One important edge case occurs when amount = 0. This case is easy to mishandle because some implementations mistakenly return 0. In reality, there is exactly one valid combination, selecting no coins. The implementation handles this correctly by initializing dp[0] = 1.

Another tricky case is when no valid combination exists. For example, amount = 3 and coins = [2] cannot produce the target. Since unreachable amounts never receive updates during dynamic programming, dp[3] remains 0, which is correctly returned.

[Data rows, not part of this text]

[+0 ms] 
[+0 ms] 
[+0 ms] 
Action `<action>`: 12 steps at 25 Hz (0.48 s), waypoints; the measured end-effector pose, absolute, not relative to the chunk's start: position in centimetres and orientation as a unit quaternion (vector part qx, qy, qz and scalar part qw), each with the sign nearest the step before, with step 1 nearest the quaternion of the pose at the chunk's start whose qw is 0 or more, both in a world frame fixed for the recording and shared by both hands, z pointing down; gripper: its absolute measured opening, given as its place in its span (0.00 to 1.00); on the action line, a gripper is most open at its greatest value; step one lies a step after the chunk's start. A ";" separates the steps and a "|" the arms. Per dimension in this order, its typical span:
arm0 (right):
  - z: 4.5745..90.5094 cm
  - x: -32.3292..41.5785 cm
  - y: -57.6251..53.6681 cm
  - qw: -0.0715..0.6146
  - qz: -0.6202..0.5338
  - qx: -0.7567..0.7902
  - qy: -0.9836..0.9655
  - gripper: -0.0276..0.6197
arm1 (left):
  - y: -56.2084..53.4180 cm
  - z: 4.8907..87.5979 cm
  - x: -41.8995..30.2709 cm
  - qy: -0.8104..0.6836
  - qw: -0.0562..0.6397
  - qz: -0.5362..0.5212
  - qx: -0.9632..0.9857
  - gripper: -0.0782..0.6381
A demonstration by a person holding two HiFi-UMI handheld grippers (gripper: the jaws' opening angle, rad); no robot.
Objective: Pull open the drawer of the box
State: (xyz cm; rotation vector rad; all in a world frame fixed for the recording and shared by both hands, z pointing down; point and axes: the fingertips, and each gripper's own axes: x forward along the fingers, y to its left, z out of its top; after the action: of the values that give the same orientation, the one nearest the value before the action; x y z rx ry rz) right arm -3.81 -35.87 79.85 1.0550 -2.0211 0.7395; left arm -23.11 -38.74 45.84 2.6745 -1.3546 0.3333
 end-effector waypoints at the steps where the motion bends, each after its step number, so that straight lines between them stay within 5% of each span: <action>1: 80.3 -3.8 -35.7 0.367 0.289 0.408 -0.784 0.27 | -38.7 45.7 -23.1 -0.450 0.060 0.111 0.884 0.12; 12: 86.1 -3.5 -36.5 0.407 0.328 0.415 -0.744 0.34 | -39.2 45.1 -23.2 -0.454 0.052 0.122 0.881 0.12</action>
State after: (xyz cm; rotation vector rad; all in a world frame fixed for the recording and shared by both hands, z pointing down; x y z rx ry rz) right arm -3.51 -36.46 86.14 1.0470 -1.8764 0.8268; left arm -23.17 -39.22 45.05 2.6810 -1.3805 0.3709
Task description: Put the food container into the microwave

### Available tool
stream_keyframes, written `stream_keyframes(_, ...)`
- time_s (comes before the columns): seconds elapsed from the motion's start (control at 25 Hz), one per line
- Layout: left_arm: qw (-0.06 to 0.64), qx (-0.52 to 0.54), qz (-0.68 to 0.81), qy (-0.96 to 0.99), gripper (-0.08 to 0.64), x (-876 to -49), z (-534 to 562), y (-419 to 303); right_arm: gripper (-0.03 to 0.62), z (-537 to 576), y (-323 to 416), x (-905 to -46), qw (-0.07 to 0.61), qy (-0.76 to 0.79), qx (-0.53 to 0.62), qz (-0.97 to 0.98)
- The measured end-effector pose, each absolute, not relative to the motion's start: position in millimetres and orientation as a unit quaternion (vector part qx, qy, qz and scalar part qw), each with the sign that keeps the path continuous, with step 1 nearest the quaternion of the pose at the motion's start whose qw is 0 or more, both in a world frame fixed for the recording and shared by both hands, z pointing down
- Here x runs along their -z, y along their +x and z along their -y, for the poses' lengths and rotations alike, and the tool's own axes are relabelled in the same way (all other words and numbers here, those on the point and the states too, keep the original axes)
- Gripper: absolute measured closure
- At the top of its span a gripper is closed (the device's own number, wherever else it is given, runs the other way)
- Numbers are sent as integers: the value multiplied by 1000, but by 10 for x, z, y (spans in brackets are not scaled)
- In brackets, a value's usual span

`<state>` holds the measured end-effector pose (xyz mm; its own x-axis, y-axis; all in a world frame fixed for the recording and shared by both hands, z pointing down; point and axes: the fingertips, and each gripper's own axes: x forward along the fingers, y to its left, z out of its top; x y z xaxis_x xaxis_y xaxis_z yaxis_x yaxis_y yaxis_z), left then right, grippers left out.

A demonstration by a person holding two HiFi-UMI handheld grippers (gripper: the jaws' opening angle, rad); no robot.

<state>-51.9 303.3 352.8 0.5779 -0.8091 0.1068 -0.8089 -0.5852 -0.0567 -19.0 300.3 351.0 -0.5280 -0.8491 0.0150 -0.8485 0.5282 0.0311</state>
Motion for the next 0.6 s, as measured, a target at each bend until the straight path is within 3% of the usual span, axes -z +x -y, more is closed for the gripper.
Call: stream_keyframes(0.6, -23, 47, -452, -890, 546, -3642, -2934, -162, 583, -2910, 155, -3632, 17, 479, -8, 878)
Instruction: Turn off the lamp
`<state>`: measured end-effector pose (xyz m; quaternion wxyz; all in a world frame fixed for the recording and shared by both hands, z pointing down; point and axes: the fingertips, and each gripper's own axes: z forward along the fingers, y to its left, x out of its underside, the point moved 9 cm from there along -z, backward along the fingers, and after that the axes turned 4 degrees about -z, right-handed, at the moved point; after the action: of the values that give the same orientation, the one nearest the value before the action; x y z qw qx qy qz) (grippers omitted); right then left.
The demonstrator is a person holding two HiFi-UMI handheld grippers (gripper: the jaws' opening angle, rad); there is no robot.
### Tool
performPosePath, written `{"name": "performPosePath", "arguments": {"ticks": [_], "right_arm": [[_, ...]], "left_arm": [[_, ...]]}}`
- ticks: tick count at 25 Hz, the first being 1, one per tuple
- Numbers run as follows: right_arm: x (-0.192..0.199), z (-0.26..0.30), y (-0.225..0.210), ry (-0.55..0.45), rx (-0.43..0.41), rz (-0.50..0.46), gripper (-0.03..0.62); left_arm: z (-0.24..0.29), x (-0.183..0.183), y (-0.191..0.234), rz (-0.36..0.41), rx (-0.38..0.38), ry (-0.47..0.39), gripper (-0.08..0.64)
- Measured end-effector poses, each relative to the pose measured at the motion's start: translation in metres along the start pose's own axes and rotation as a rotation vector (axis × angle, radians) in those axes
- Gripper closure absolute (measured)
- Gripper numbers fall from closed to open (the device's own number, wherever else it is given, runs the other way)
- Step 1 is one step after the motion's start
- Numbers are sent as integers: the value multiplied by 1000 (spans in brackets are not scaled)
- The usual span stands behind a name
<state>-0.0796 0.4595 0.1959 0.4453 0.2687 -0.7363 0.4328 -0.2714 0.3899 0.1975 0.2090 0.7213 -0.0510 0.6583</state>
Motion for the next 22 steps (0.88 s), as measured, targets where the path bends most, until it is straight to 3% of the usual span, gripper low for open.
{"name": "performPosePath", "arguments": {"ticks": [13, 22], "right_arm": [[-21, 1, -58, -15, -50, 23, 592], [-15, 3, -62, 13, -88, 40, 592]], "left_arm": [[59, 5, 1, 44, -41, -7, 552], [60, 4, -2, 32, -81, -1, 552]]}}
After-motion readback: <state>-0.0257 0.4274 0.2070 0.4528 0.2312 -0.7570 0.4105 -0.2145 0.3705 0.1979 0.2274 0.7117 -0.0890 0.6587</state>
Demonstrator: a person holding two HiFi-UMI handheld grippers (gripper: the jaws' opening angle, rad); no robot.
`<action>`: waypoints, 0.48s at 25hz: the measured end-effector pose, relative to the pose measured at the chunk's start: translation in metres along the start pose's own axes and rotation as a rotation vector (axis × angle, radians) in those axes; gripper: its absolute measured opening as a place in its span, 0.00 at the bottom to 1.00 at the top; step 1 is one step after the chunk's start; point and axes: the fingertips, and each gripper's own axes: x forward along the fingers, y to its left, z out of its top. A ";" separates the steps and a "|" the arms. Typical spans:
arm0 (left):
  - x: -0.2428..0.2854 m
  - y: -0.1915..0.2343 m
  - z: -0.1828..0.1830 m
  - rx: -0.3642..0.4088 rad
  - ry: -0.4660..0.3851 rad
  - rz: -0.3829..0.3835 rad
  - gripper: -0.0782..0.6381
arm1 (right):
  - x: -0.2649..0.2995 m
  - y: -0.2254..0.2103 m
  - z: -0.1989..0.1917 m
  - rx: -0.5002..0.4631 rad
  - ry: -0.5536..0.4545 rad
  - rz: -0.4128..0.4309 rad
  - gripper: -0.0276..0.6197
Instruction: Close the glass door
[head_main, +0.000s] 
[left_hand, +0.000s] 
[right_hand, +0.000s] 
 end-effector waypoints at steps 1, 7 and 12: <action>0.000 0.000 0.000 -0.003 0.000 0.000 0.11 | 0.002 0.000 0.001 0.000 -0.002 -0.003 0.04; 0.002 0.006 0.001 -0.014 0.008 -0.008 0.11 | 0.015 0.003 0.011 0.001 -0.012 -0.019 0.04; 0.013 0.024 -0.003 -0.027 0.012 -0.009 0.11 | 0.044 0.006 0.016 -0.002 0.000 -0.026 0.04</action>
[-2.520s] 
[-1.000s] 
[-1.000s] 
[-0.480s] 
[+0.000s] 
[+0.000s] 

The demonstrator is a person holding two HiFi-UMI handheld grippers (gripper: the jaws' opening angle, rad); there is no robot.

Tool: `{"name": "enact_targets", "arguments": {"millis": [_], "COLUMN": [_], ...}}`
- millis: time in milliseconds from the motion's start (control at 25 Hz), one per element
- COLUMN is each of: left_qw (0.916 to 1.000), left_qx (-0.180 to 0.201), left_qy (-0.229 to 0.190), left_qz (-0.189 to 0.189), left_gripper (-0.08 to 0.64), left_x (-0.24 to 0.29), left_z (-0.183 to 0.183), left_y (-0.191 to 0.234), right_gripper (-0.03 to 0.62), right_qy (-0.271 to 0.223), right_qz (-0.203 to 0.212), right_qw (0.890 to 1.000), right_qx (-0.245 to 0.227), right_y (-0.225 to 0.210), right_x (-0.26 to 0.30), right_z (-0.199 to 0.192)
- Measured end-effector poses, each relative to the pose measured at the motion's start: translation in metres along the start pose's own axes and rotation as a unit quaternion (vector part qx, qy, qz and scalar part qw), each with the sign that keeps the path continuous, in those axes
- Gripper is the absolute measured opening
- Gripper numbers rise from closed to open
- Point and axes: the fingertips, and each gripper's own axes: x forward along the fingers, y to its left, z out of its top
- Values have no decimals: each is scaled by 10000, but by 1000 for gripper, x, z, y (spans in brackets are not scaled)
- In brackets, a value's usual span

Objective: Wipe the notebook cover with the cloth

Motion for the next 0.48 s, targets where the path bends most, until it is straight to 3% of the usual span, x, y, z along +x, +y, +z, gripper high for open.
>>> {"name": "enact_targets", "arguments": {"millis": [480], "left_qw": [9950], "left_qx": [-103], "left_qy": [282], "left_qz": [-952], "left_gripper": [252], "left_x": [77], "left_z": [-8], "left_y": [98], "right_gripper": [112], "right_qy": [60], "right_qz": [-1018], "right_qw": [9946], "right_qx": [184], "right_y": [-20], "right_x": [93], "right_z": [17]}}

A third important case occurs when there is only one coin denomination. For example, amount = 10 and coins = [10] should return 1, while amount = 9 and coins = [10] should return 0. The algorithm naturally handles both scenarios because updates only happen when the coin value fits within the current amount.

Another subtle edge case involves avoiding duplicate counting. For instance, 2 + 1 + 1 + 1 and 1 + 2 + 1 + 1 should count as the same combination. Processing coins in the outer loop guarantees that combinations are constructed in a fixed order, preventing permutation overcounting.